Antifouling Composition Works.  In Anchor and Hope Lane. ‘Antifouling’ products are designed to combat growth of various sorts on the hulls of ships. The works in Anchor and Hope Lane is particularly associated with a blue plaque to Italo Svevo who lived at at 67 Charlton Church Lane 1903-1913. Italo Svevo was the pseudonym of Ettore Schmitz, who lived in Trieste where he was a friend of James Joyce. He worked for the Trieste based anti-corrosion composition works firm of his parents-in law, Gioacchino and Olga Veneziani and  became a partner in 1902. He negotiated a contract with the Admiralty the for the Company’s Moravia Anti-Fouling. Composition -  made from a secret family recipe - but he could only get the contract if they set up a works in Britain.  The factory in Charlton was built in 1903 and remained through the Great War. In the 1920s they moved to Surbiton.

Arthur Martin.  Tool Maker of Plaxtol Place, Westcombe Hill.  I included something about the Arthur Martin company in an article I did here in March 2023 about Westcombe Park. https://maryswritegreenwich.blogspot.com/2024/12/blackheath-vale.html; 

 It was one of a number of businesses in a small area north of Westcombe Park Station and accessed from Westcombe Hill. One of the first books on our local Industrial Archaeology was ‘London’s Industrial Archaeology by Aubrey Wilson. He describes an old and interesting Whitworth planing machine owned by Grafton’s of Eltham says that ‘Grafton’s acquired the machine around 1900 and it was thought to have been sold to them by the famous tool and cutter makers, Arthur Martin’.

Arthur Martin & Co may have been famous to Aubrey Wilson in 1967 but to me they are bit of a mystery.  They closed, I think, in 1961 but they were still advertising for staff “a permanent position offering advancements’ in 1959. I appealed locally, and more widely, for information on the firm. No one ever replied and I know no more.

British Oxygen Co.   Clearly not all the firms which Ted listed were small and local. British Oxygen was and is a large multinational (BOC). I wrote an article on the Greenwich Depot in Weekender in July 2024. https://maryswritegreenwich.blogspot.com/search?q=british+oxygen

In Greenwich British Oxygen was on an unimpressive site at the southern end of Tunnel Avenue. My article quotes from their national advertising  but all I found locally were a number of accidental explosions. Ted gave no detail. His chatty notes say “formerly Brin's Oxygen Co. Our Science Master at Invicta always used the old name.  They were among the 'lesser big boys' but employed many people.

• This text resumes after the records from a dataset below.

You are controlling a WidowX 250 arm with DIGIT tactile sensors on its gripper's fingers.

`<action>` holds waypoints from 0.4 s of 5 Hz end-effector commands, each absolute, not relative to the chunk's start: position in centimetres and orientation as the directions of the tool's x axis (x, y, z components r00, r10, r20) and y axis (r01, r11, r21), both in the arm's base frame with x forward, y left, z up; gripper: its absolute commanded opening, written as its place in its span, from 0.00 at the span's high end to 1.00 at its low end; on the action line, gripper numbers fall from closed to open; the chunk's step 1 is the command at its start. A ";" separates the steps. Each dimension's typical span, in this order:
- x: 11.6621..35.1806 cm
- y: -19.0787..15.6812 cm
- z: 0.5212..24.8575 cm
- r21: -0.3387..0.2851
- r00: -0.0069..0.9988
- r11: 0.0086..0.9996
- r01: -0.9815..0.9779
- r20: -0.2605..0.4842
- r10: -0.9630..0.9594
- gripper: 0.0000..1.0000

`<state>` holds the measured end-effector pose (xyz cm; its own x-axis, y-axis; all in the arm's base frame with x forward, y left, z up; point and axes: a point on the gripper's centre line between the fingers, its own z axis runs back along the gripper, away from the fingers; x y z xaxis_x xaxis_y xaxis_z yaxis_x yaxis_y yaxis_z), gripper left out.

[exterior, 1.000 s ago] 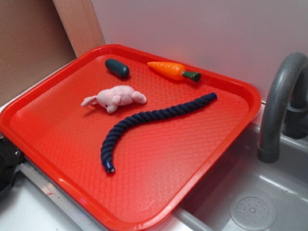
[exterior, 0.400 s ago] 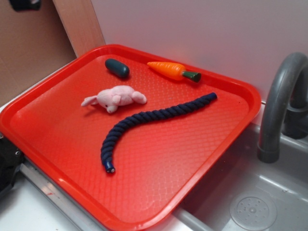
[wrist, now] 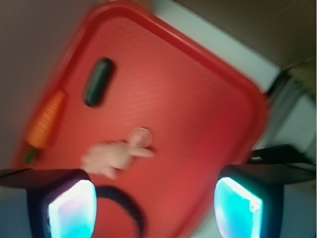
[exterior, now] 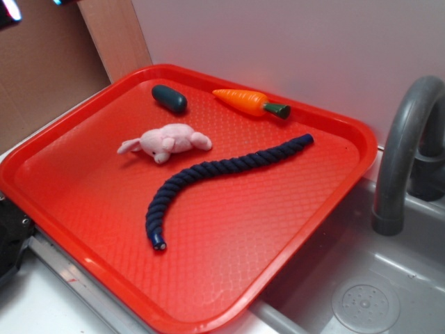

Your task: Grab the plastic pickle.

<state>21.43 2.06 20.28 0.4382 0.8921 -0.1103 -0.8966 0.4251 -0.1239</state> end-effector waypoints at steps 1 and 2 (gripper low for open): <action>26.3 3.5 15.4 -0.183 0.390 0.373 -0.909 -0.064 0.919 0.00; 28.9 3.2 11.9 -0.095 0.389 0.383 -0.919 -0.045 0.920 0.00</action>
<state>28.66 2.40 9.92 0.3948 0.9147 -0.0861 -0.9188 0.3935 -0.0322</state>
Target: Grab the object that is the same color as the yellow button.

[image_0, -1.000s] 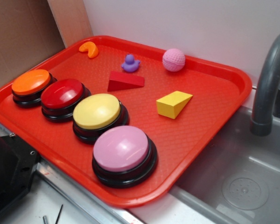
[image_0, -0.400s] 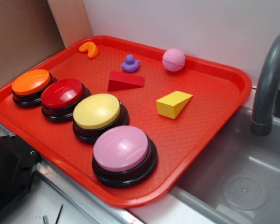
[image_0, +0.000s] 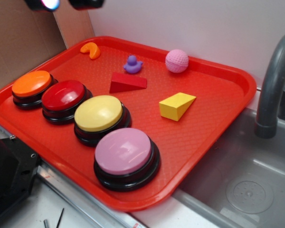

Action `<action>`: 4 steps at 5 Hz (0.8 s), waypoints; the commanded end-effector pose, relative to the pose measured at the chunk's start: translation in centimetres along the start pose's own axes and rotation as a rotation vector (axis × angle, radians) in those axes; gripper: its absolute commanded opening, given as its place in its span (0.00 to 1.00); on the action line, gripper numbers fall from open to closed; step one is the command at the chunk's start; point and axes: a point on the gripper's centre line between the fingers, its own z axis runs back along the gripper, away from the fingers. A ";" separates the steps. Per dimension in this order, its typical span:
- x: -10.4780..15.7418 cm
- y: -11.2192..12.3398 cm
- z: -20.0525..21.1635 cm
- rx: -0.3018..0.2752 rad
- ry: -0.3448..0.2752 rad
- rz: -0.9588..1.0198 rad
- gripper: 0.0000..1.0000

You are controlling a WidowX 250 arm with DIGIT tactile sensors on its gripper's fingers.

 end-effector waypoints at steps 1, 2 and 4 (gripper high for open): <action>1.5 -3.4 -4.9 0.056 -0.094 0.075 1.00; 2.3 -4.2 -8.6 0.089 -0.060 0.101 1.00; 3.7 -3.8 -13.5 0.121 -0.005 0.103 1.00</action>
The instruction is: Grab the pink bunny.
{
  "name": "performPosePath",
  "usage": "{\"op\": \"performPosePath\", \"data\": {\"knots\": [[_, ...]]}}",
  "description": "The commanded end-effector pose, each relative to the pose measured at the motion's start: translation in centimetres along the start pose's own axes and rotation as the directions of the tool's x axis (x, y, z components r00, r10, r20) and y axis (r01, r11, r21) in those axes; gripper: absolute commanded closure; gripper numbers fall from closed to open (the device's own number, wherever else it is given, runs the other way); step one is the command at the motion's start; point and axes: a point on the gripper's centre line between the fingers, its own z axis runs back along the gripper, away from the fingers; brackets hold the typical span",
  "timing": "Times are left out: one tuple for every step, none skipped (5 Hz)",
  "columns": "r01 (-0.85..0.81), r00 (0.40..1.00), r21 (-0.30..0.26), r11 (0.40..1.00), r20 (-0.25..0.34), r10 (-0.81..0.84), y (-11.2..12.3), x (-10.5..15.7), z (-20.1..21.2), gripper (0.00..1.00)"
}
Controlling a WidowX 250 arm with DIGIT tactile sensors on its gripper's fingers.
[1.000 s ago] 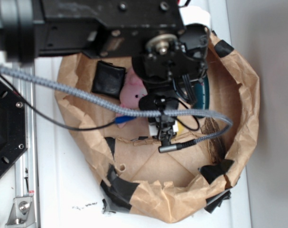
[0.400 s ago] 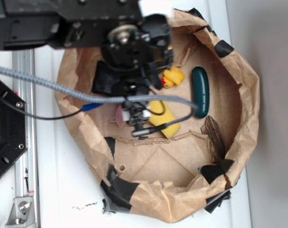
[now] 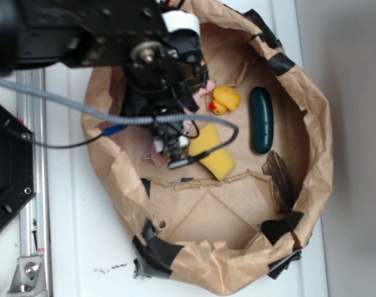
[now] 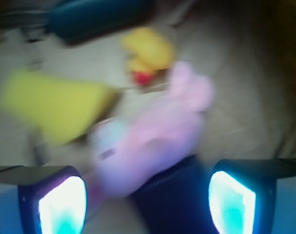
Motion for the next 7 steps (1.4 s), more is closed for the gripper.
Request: {"op": "performPosePath", "data": {"knots": [[-0.065,0.994,-0.007,0.998,0.088,0.065,2.0,3.8,-2.5,0.0],[-0.034,0.997,-0.015,0.999,0.073,0.035,1.6,3.3,-2.2,0.0],[-0.028,0.998,-0.045,0.999,0.051,0.03,1.5,2.6,-1.7,1.0],[-0.017,0.998,-0.052,0.998,0.058,0.02,1.5,2.4,-1.1,1.0],[-0.004,0.998,-0.05,0.999,0.06,0.007,1.5,2.4,-0.7,1.0],[0.009,0.999,-0.04,0.999,0.046,-0.007,1.6,2.3,-0.6,1.0],[0.149,0.989,-0.169,0.974,0.026,-0.146,0.0,3.1,2.6,1.0]]}}
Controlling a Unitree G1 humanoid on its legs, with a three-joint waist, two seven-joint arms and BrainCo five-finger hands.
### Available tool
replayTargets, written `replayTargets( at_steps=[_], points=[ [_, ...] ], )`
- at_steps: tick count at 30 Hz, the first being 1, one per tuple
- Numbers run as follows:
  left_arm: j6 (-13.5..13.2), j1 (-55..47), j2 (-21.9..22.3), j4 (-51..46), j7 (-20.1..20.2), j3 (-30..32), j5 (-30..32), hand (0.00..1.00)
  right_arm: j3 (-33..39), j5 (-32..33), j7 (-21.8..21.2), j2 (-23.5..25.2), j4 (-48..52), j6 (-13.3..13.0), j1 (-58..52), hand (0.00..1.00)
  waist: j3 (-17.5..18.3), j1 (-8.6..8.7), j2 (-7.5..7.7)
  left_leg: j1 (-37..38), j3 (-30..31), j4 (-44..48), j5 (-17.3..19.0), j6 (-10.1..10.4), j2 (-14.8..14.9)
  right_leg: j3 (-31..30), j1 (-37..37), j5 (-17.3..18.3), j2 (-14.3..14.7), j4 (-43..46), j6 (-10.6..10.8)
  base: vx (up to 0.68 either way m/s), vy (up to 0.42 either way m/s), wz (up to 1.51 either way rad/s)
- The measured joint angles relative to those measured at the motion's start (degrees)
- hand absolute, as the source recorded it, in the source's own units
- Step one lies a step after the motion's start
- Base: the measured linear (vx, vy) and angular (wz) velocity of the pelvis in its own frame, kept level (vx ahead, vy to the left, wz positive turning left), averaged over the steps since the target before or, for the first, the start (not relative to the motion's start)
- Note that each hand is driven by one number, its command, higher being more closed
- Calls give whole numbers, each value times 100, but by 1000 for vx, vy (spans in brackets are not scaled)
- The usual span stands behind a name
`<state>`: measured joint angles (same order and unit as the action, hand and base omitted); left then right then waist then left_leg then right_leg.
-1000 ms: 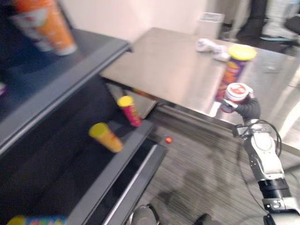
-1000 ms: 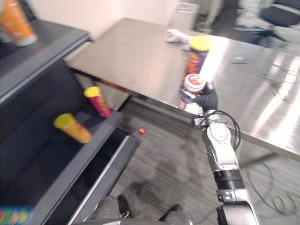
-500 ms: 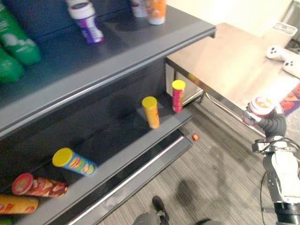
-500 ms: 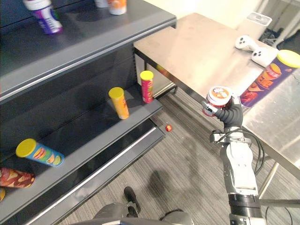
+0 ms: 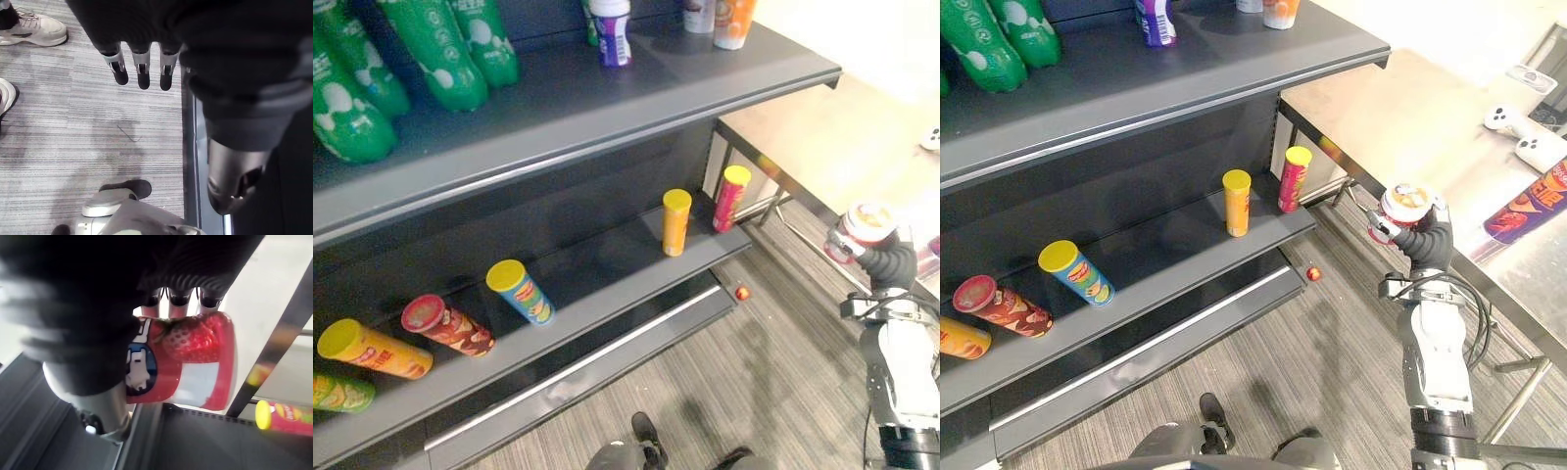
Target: Put the gum and the chips on the shelf.
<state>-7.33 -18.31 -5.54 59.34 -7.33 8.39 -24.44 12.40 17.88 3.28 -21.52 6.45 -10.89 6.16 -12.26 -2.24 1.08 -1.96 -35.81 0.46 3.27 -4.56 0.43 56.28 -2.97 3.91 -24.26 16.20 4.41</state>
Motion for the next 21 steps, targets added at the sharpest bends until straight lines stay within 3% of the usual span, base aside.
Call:
replayTargets(
  at_steps=[3, 6, 8, 9, 10, 11, 12, 13, 14, 15, 18, 21],
  points=[
    [-29, 13, 54, -90, 48, 68, -20, 0, -237, 18, -458, -13, 65, -256, 318, 100, -3, -18, 3, -22, 11, 31, -1, 1, -2, -64, 47, 2, -27, 68, 1, -8, 32, 0],
    [-31, 26, 84, -250, -14, 113, -1, 0, -567, 18, -871, -67, 415, -462, 413, 100, -40, -57, 75, -102, 288, 110, -15, 17, -131, -184, 90, 23, -251, 402, -19, -16, 17, 22],
    [-25, 21, 65, -371, -93, 120, 46, 0, -636, 15, -1015, -67, 500, -519, 399, 100, -55, -157, 33, -230, 1060, 293, -86, 119, -173, -1074, 262, 346, 78, 356, -355, -34, -6, 57],
    [-25, 22, 40, -500, -106, 102, 54, 0, -575, 16, -1012, -69, 573, -562, 363, 100, -63, -169, -5, -350, 1578, 408, -110, 150, -195, -1815, 425, 522, 489, 241, -670, -1, -34, 150],
    [-13, 77, -46, -571, -108, 73, 101, 0, -433, 13, -1010, -82, 759, -641, 267, 100, -60, -54, -23, -473, 2383, 296, -99, 143, -313, -3036, 545, 707, 1269, -156, -965, 25, -57, 188],
    [13, 122, -98, -549, -105, 74, 103, 0, -392, 13, -1014, -82, 803, -682, 231, 100, -3, 43, 64, -482, 2489, 223, -64, 146, -412, -3406, 586, 778, 1440, -318, -990, 82, -72, 247],
    [58, 242, -184, -468, -101, 72, 108, 0, -307, 15, -1030, -140, 889, -745, 124, 100, 10, 136, 212, -837, 2586, 1318, 65, -127, -428, -3846, 768, 950, 1495, -64, -714, 61, -68, 180],
    [118, 198, -186, -436, -99, 65, 113, 0, -306, 13, -1092, -242, 923, -753, 32, 100, -7, 42, 54, -727, 2936, 1451, 465, -88, -287, -4157, 773, 1009, 1759, 148, -643, 39, -49, 190],
    [181, 235, -222, -323, -92, 55, 156, 0, -414, 15, -1219, -164, 861, -796, -93, 100, -65, -41, 175, -566, 3271, 1299, 359, -74, -516, -4627, 773, 945, 1783, 334, -537, 21, -69, 131],
    [183, 216, -276, -320, -76, 43, 240, 0, -479, 13, -1290, -170, 846, -797, -129, 100, -34, -1, 217, -518, 3400, 1185, 321, -80, -577, -4746, 750, 905, 1797, 291, -483, 77, -55, 146],
    [181, 152, -291, -315, -38, 98, 263, 0, -678, 21, -1511, -172, 751, -873, 84, 100, -20, -158, 234, -476, 3584, 1079, 225, -29, -574, -4732, 542, 531, 1733, -289, -97, 126, -76, 85],
    [165, 54, -283, -333, -88, 115, 260, 0, -826, 89, -1531, -173, 383, -925, 489, 100, 3, -276, 266, -462, 3699, 1055, 176, 70, -470, -4580, 264, 332, 1890, -768, -84, 117, -117, 15]
  ],
)
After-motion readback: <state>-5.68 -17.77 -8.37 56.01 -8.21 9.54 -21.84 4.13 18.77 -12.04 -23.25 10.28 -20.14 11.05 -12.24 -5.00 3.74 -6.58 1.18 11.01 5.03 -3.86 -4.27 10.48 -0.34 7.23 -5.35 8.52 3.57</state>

Bill Faulkner, an area technical engineer, was my workshop tutor at the South East London Tech. I remember one evening he arrived a bit hot and bothered because he had spent all day in Ashford Loco Works showing the locals how to repair cracked cylinder castings of up to 3 tons apiece. He reckoned he had been chased all the way home up the A20 by flying bombs! This would have been 1944.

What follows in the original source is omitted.